|5th tee at Crystal Downs|
One of my all time favourite holes in golf is the 5th at Crystal Downs. I think the reason I love the hole so much is I’m not really sure there is a logical way to play the hole and for me that is a thrilling prospect. For the longest time I thought the hole was a one off. I assumed that the landscape was critical and Mackenzie’s unusual routing was sublime.
I’ve never found such a perfect hole as that, but lately I’ve noticed other similar ideas being used. One of the better ones is the 4th hole at Bandon Trails where Bill Coore used a high diagonal central spine to set up a fascinating driving hole. The concept for the green is different, but they are too holes that I feel are exceptional and unique
The problems stem from the hole being short and players not willing to play very cautiously. The drive over the ridge is uncomfortable due to the high ridge. The player is given multiple clues for lines, but none of the bunkering indicates the line most choose.

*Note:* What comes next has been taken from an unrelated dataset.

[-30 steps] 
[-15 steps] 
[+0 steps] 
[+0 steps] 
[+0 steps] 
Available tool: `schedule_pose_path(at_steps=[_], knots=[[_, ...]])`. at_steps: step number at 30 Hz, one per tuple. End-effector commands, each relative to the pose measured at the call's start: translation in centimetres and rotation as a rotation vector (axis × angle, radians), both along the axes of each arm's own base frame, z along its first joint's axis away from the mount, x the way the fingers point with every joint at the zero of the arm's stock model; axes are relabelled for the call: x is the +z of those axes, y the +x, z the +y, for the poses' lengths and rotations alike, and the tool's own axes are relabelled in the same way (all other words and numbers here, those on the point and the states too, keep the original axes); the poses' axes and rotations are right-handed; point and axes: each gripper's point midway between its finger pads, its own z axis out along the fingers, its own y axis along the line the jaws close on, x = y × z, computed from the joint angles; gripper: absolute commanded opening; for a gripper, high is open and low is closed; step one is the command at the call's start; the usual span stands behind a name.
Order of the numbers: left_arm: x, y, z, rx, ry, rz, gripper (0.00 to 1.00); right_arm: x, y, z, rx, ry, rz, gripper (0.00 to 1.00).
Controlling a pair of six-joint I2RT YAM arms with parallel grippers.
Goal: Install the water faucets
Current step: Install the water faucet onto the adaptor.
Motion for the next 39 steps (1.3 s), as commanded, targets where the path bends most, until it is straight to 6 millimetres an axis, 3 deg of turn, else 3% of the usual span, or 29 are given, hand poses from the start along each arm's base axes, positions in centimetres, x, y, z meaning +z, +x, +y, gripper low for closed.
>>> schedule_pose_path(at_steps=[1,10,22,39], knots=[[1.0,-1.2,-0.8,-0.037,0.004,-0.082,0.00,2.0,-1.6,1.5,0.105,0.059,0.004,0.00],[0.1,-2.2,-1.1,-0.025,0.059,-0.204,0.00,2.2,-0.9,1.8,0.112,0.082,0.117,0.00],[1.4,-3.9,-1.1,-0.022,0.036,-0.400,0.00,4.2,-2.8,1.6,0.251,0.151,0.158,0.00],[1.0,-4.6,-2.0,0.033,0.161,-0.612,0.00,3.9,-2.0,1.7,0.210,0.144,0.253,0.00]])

Since most players play for the ridge or beyond close to the green, they unwittingly take on the toughest shot possible without realizing the unnecessary risk.
|From the green looking back at Bandon Trails|
There are two other options both shorter and more right, but it’s hard to take those lines when the left seems so inviting. What most fail to comprehend is how much the green is cut back into the other side of the hill and how much it matters that you are well positioned. Throw in the problems of side hill lies and most players struggle with the hole despite its benign length. Only a well placed shot, far to the right can find a flatter lie and easier approach, but few ever venture there.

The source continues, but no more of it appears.